Most of the compounds have physiologically active properties, and their biological properties are often attributed to the heteroatoms contained in their molecules, and most of these heteroatoms also appear in cyclic structures. A Journal, Article, Research Support, N.I.H., Extramural, Research Support, Non-U.S. Gov’t, Research Support, U.S. Gov’t, Non-P.H.S., Science (Washington, DC, United States) called A general alkyl-alkyl cross-coupling enabled by redox-active esters and alkylzinc reagents, Author is Qin, Tian; Cornella, Josep; Li, Chao; Malins, Lara R.; Edwards, Jacob T.; Kawamura, Shuhei; Maxwell, Brad D.; Eastgate, Martin D.; Baran, Phil S., which mentions a compound: 3724-19-4, SMILESS is OC(=O)CCC1=CC=CN=C1, Molecular C8H9NO2, Application In Synthesis of 3-Pyridinepropionic acid.
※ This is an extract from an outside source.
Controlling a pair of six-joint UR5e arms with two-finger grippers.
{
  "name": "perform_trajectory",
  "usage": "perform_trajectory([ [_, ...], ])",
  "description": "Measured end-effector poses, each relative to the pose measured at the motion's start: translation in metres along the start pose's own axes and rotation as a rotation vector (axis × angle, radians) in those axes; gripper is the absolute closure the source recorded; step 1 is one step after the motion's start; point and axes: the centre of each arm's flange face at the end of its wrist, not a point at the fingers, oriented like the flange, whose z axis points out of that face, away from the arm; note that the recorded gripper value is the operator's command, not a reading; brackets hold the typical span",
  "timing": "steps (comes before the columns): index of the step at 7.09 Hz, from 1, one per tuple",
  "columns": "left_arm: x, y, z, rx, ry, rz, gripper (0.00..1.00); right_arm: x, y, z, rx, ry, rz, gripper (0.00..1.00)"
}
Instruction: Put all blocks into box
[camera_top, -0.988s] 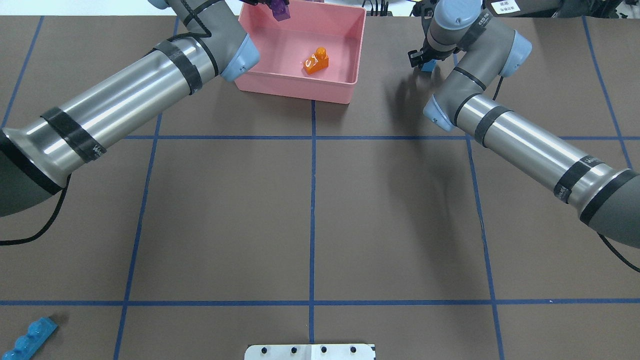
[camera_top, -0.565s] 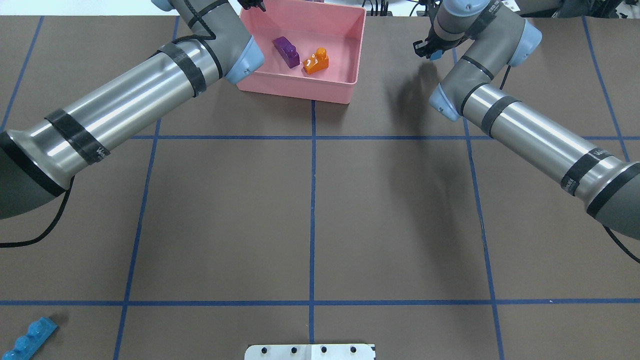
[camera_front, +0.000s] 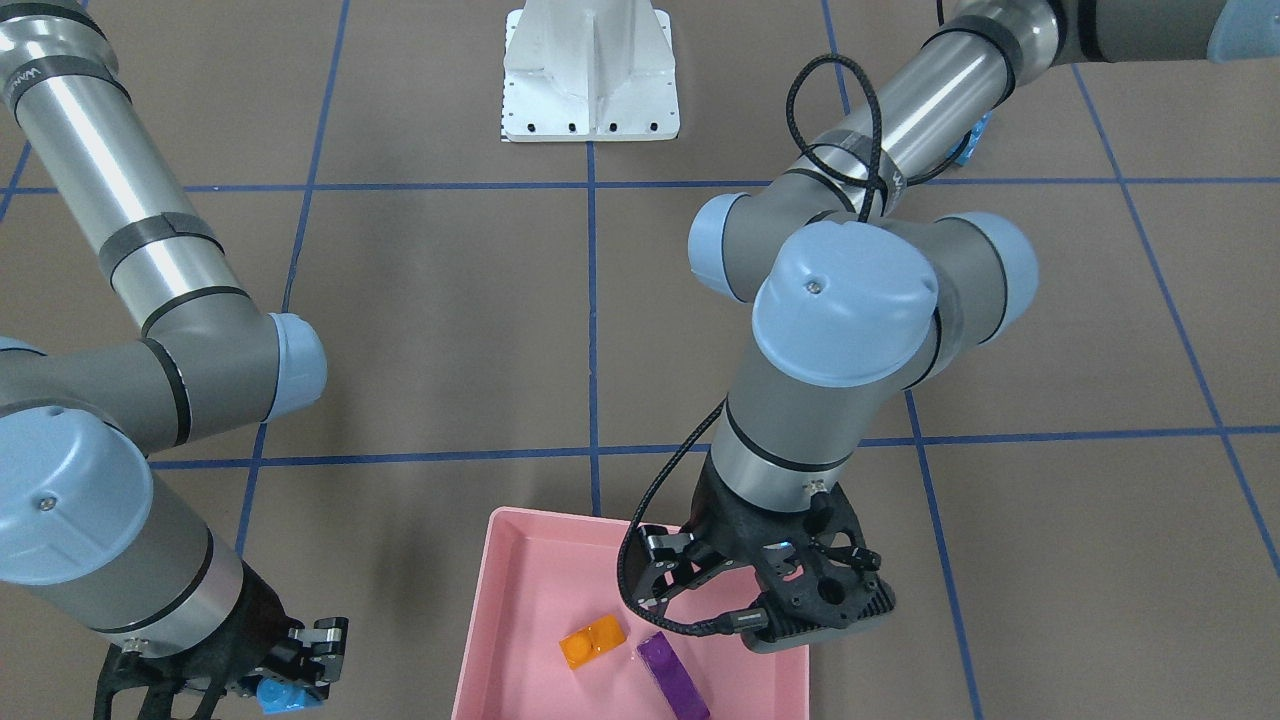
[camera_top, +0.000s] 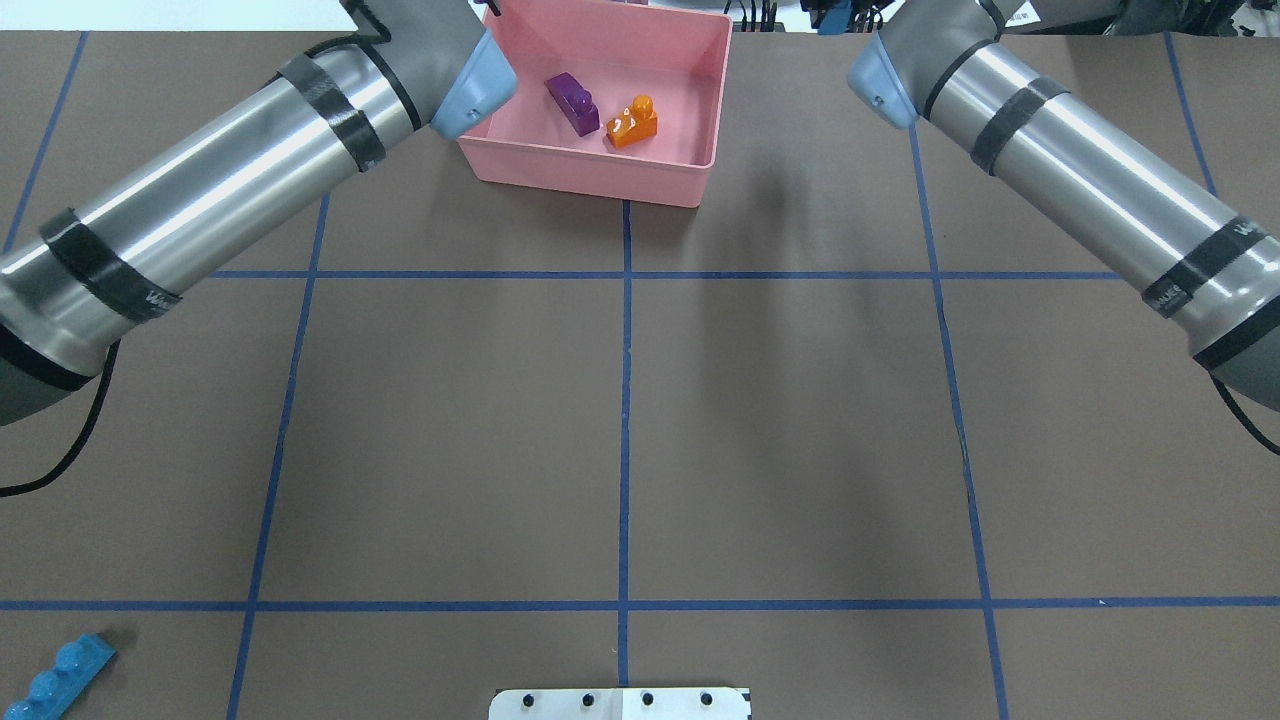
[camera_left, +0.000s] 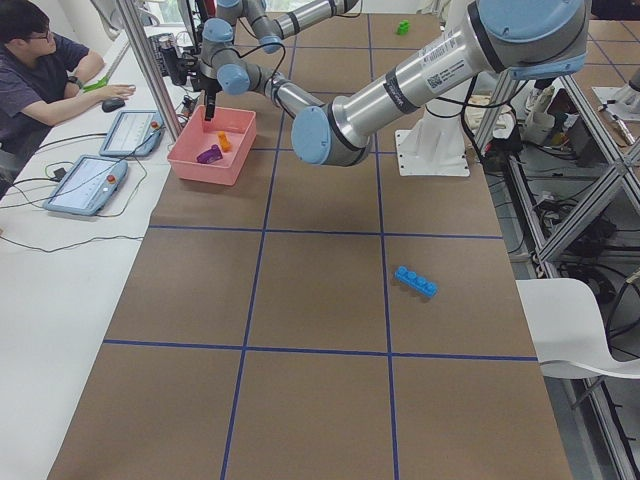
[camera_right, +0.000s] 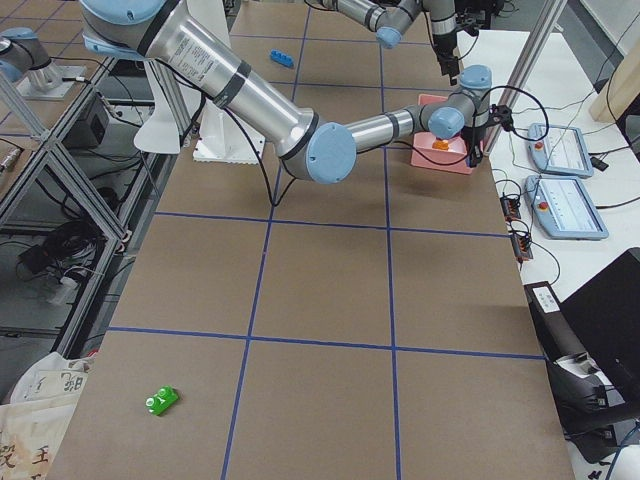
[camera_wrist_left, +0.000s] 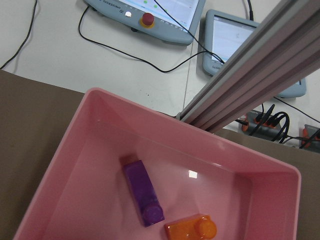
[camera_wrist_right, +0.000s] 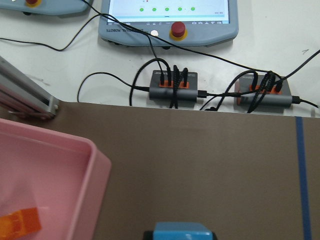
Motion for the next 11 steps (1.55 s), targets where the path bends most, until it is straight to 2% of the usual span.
perform_trajectory([
  [1,-0.035,0.013,-0.013,-0.048,-0.072,0.083,0.00,-0.033,0.000,-0.011,0.002,-0.028,0.059,1.00],
  [2,-0.082,0.034,-0.020,-0.091,-0.126,0.177,0.00,-0.064,0.006,-0.013,0.008,-0.039,0.080,1.00],
  [3,-0.140,0.063,-0.024,-0.121,-0.153,0.260,0.00,-0.098,0.017,-0.005,0.035,-0.025,0.072,1.00],
  [5,-0.255,0.132,-0.037,-0.165,-0.179,0.369,0.00,-0.145,0.040,0.025,0.112,0.024,0.036,1.00],
  [6,-0.302,0.165,-0.051,-0.183,-0.187,0.400,0.00,-0.158,0.053,0.045,0.156,0.031,0.012,1.00],
  [7,-0.336,0.192,-0.067,-0.196,-0.195,0.409,0.00,-0.170,0.063,0.059,0.186,0.030,-0.005,0.91],
  [8,-0.362,0.212,-0.078,-0.208,-0.206,0.406,0.00,-0.181,0.069,0.063,0.198,0.023,-0.016,0.27],
  [9,-0.382,0.228,-0.085,-0.222,-0.214,0.401,0.00,-0.190,0.073,0.063,0.201,0.015,-0.019,0.00],
  [11,-0.432,0.264,-0.087,-0.246,-0.195,0.403,0.00,-0.201,0.073,0.057,0.199,-0.003,0.001,0.00],
])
N-Hydroxytetrachlorophthalimide esters of carboxylic acids such as I (Ts = 4-MeC6H4SO2) underwent chemoselective coupling reactions with alkylzinc reagents such as R2Zn [R = Me, [13C]Me, Et, Bu, Me(CH2)8, H2C:CH(CH2)n, cyclohexylmethyl, Ph(CH2)5, MeCCCH2CH2, Me3SiCC(CH2)3, Cl(CH2)4, PhCH2O(CH2)3, TBDMSO(CH2)3, 2-(1,3-dioxan-2-yl)ethyl] (purchased or generated in situ) in the presence of NiCl2(MeOCH2CH2OMe) [NiCl2(glyme)] to yield decarboxylated coupling products such as II [R = Me, [13C]Me, Et, Bu, Me(CH2)8, H2C:CH(CH2)n, cyclohexylmethyl, Ph(CH2)5, MeCCCH2CH2, Me3SiCC(CH2)3, Cl(CH2)4, PhCH2O(CH2)3, TBDMSO(CH2)3, 2-(1,3-dioxan-2-yl)ethyl], allowing activated alkylcarboxylic acids to be used chemoselectively in coupling reactions instead of their parent alkyl derivatives The method was also used in conjunction with solid-phase peptide synthesis to yield peptides with novel side chains through activation of aspartate, glutamate, and proline γ-amides of glutamate residues. N-Hydroxyphthalimide esters of tertiary alkyl carboxylic acids such as pivalic acid underwent conjunctive coupling and decarboxylation reactions with the activated Knochel zinc reagent PhZnCl·LiCl (generated in situ from PhBr) and benzyl acrylate in the presence of NiCl2(glyme) to give benzyl α-phenyl-β-tert-alkyl carboxylates such as t-BuCH2CHPhCO2CH2Ph.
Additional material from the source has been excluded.